Neural therapy is a comprehensive healing system that focuses on the relief of chronic pain and long-term illness. These symptoms, practitioners say, can be stopped by injecting local anesthetics into scars, acupuncture points peripheral nerves, and glands. Other, less-invasive methods may also be used to correct "short circuits" and restore electrical conductivity in the body.
The earliest known use of neural therapy was in 1925, when two German doctors treated migraine headaches by injecting a local anesthetic (Novocain) into the veins. The injections immediately aborted not only the headaches but also a number of other symptoms (dizziness, nausea, a visual "flashing" sensation) also associated with migraine. In 1940, Dr. Ferdinand Huneke, a German physician, found that injecting procaine (Novocain) into an osteomyelitis scar on a patient's leg seemed to instantly cure chronic pain in her shoulder. Now called the lightning reaction or Huneke phenomenon, it showed that injuries in one part of the body may cause symptoms elsewhere in the body. Although it is still not fully understood, neural therapy has been widely practiced since the 1940s in both Europe and South America. More recently, some neural therapists have employed less-invasive procedures involving electricity, lasers, and other light sources.
Neural therapy has been used in the treatment of hundreds of conditions. These include depression, hormonal imbalances, dizziness, allergies, asthma, skin diseases, hemorrhoids, ulcers, chronic bowel problems, prostrate and bladder problems, headache (including migraine), kidney disease, arthritis, back pain, as well as whiplash and other soft-tissue injuries.
The most common procedures used by practitioners of neural therapy involve injections of procaine (Novocain),
Neural therapy involves invasive procedures that should be done only by properly licensed practitioners. It is not advisable for patients with allergies to local anesthetics. Anyone with serious illness should avoid using neural therapy as a sole method of treatment. In such cases, advice should also be sought from a medical practitioner. Neural therapy is thought, in some cases, to activate repressed psychological trauma. Patients may wish to consider whether their practitioner is competent to deal with the resurrection of these subconscious memories. Neural therapy is considered ineffective against cancer and metabolic disorders.

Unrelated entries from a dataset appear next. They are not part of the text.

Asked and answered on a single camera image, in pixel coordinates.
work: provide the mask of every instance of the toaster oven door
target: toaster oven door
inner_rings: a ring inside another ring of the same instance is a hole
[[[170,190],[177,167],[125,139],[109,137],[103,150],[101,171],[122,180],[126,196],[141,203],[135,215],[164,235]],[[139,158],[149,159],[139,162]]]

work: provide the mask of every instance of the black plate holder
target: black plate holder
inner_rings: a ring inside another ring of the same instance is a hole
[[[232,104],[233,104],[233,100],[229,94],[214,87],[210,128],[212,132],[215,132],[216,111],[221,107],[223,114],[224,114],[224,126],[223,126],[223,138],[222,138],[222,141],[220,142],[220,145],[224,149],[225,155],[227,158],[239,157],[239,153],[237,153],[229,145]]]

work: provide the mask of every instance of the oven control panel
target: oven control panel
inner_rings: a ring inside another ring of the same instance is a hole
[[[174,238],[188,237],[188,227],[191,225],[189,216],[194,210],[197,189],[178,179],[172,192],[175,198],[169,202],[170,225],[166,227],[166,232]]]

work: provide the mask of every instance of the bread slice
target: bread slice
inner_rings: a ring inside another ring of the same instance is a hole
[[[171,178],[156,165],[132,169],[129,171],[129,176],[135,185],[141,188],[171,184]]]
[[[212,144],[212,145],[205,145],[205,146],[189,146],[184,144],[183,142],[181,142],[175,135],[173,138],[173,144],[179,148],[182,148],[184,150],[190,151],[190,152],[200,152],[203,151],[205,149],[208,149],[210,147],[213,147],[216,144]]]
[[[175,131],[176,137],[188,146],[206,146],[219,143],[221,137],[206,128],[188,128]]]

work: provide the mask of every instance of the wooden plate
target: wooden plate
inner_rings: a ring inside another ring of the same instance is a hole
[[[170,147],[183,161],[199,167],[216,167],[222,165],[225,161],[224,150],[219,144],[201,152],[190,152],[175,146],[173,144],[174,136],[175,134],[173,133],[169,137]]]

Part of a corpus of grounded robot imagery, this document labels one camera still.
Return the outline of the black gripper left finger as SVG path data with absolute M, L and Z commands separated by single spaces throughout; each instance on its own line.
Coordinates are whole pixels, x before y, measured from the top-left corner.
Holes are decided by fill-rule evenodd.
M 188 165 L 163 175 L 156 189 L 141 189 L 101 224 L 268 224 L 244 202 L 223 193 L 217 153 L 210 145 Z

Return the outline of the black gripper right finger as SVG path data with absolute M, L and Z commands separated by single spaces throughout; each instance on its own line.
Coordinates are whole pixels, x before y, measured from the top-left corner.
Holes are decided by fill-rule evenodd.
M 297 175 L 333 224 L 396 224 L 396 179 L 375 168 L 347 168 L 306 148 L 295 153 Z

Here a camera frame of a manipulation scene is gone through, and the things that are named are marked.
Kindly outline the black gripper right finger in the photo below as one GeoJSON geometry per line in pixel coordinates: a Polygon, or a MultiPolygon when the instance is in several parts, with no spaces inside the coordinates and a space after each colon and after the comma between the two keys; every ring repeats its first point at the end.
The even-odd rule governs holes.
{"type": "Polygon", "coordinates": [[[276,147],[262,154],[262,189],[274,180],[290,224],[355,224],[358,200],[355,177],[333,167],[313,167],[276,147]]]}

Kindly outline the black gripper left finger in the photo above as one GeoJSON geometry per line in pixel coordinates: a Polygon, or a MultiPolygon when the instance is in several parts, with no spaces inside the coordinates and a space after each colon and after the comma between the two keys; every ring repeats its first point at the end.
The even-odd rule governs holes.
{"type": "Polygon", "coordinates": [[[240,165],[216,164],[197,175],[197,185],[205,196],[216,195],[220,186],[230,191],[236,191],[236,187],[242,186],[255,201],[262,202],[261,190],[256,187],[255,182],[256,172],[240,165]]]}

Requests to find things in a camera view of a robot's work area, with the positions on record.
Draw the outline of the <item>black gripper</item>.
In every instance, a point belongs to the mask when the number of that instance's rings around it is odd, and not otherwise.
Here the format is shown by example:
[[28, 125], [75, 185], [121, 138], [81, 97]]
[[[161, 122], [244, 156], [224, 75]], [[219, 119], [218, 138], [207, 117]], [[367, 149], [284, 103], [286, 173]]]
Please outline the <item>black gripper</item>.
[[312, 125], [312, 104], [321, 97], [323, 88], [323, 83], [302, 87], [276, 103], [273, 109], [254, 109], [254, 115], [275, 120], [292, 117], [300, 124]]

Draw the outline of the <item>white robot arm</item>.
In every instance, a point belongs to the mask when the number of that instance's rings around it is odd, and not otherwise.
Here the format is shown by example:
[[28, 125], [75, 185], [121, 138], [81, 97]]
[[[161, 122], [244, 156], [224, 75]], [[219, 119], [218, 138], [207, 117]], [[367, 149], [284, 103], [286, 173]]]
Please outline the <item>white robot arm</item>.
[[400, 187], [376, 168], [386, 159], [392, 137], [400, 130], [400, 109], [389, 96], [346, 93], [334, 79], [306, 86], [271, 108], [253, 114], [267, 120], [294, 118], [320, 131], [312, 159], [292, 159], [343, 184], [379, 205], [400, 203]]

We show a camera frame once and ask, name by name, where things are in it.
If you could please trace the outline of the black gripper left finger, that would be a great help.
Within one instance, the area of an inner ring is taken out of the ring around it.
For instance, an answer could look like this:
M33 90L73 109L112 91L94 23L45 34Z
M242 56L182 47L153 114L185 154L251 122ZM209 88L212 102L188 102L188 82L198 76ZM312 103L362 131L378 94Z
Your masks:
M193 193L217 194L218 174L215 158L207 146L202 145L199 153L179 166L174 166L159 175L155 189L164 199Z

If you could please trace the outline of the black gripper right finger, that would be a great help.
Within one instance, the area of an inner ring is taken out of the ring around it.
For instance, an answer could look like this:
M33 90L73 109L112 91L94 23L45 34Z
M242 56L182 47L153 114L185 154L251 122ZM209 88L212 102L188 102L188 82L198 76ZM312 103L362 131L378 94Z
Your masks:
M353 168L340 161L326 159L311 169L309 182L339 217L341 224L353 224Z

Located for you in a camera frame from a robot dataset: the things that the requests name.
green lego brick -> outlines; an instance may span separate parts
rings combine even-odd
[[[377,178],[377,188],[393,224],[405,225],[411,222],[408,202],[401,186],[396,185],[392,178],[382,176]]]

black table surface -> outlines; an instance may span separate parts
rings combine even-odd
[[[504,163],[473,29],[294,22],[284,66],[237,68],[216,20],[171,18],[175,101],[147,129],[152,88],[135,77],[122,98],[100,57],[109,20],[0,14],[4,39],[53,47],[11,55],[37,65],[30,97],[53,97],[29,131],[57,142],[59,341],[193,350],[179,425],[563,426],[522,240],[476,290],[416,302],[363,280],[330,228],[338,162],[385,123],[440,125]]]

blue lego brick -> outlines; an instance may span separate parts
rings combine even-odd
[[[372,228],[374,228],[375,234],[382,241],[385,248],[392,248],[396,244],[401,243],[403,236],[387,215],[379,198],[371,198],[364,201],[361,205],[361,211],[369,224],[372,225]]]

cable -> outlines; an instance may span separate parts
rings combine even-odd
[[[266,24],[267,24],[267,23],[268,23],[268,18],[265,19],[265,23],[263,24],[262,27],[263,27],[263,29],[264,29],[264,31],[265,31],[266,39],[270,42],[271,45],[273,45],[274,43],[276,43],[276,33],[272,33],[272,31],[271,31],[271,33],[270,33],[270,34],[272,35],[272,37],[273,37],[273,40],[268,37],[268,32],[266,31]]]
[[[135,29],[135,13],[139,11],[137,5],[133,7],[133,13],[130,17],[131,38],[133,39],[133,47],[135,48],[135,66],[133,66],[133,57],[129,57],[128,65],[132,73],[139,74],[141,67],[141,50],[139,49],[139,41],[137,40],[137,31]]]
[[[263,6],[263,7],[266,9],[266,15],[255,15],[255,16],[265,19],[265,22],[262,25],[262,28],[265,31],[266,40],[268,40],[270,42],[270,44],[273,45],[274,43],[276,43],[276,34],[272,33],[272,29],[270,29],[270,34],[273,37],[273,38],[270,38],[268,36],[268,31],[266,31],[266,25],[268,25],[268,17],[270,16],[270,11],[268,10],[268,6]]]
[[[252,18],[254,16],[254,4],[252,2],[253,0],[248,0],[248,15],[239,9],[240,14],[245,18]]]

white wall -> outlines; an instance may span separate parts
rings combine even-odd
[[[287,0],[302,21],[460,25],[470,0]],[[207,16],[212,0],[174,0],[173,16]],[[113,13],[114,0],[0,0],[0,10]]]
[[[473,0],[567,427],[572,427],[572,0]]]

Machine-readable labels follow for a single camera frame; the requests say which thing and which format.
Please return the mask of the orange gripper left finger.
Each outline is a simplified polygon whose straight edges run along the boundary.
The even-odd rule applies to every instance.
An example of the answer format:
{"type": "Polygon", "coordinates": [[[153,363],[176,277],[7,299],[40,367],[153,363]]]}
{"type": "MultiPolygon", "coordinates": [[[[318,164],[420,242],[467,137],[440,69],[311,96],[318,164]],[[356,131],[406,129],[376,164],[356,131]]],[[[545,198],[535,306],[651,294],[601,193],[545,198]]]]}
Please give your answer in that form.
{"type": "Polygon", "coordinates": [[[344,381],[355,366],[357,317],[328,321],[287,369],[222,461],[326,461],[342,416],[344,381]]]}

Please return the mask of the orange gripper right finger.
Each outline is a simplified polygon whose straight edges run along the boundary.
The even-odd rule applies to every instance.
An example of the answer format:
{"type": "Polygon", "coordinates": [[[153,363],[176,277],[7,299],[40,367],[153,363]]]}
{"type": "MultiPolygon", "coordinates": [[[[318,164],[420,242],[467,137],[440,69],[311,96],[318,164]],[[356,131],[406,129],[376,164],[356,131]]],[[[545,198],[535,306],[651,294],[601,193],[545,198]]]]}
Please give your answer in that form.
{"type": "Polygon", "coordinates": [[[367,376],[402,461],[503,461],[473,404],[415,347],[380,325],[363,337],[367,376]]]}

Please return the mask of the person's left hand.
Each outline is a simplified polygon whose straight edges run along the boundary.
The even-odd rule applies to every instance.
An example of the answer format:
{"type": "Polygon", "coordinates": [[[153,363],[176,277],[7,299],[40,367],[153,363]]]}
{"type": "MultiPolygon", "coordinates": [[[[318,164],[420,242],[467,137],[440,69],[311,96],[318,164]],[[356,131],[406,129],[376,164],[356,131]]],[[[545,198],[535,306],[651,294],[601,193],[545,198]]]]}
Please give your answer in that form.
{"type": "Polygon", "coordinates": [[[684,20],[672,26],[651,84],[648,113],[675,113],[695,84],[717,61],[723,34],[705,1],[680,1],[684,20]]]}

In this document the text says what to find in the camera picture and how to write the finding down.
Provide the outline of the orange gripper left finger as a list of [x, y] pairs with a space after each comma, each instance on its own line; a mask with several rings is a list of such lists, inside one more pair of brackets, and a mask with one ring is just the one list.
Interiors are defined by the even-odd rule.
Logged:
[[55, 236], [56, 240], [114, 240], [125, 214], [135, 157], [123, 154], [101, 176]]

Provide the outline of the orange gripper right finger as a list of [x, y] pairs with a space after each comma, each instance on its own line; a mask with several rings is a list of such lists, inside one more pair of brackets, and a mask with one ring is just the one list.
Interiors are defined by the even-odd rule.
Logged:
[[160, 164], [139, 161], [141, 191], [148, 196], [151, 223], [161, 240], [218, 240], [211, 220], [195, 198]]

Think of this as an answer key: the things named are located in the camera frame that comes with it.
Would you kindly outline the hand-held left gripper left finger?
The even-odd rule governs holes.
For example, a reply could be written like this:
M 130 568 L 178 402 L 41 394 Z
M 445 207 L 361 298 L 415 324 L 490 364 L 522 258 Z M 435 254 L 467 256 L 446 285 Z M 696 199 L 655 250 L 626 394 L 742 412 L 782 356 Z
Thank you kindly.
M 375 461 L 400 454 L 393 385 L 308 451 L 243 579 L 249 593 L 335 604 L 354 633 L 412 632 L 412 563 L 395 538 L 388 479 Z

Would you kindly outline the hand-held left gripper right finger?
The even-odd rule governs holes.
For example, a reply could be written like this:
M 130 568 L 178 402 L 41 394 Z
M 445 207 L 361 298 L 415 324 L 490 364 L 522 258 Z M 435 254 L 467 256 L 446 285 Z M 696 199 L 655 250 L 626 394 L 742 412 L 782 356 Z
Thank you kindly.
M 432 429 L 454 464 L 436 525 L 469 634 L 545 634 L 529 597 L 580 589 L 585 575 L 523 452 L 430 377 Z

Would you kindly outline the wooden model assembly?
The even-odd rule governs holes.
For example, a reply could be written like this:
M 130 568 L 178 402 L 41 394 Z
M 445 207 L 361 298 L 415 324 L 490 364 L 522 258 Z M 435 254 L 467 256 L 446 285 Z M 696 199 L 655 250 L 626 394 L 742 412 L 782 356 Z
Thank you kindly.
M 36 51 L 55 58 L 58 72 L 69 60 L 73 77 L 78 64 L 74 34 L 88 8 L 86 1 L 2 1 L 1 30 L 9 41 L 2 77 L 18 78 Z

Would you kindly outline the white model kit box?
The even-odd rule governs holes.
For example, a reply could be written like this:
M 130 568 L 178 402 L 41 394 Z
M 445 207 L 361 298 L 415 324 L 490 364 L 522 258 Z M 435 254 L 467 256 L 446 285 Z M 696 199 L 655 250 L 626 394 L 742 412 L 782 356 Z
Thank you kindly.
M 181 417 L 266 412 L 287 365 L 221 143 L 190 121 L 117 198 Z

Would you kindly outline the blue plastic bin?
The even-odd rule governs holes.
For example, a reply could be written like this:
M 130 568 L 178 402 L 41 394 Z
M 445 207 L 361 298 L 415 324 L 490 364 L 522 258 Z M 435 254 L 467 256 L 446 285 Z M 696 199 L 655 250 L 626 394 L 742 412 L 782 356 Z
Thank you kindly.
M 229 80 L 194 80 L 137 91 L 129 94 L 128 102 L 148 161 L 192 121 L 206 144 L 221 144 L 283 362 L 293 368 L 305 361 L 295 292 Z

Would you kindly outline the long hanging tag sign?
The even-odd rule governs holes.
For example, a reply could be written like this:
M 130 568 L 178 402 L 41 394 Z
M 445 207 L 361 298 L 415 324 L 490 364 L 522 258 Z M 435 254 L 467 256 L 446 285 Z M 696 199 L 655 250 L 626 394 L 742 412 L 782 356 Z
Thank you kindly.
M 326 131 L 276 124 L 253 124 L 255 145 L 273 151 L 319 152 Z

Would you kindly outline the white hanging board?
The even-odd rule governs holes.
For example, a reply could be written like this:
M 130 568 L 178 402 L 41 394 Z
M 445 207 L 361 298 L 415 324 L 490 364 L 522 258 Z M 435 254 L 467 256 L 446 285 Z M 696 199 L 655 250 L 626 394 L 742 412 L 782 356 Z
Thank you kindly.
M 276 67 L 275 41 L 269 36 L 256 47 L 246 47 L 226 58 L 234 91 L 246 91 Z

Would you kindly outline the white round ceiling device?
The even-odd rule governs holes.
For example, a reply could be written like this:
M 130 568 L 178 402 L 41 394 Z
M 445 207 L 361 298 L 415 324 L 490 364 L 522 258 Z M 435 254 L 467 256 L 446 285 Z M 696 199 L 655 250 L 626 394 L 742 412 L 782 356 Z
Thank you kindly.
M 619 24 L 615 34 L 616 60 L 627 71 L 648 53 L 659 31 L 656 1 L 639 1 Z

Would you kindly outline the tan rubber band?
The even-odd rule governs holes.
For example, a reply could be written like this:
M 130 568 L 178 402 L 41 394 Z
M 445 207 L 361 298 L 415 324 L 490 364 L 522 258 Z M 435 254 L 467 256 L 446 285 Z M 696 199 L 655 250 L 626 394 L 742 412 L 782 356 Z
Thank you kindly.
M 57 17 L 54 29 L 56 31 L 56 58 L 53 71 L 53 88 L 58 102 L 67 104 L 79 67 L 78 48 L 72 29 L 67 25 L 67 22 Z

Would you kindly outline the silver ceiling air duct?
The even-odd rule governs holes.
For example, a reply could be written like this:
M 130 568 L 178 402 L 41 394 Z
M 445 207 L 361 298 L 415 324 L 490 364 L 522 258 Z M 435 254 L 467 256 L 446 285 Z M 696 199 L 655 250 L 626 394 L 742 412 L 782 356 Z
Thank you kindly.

When carried out by a competent, experienced therapist, neural therapy is considered generally free of adverse side effects. However, in one case reported in a German medical journal, serious internal bleeding resulted from an attempt to inject the adenoids. This indicates that life-threatening side effects are possible when neural therapists inject deeply into internal structures and organs, the article warned.
Research & general acceptance
Neural therapy has gained considerable acceptance among medical doctors and other practitioners in Germany, but is not widely known outside of Europe and South America. Its effectiveness as a pain-management tool is generally accepted, but there has been little scientific research into other claimed therapeutic benefits.
Training & certification
In Germany, neural therapy is available from many orthodox medical practitioners. Elsewhere in the world, a variety of medical doctors, osteopaths, dentists, naturopaths, chiropractors, and acupuncturists have under-gone training in the discipline. The American Academy of Neural Therapy offers workshops, videos, and course manuals. Early in 2000, this group was moving toward board certification of neural therapists.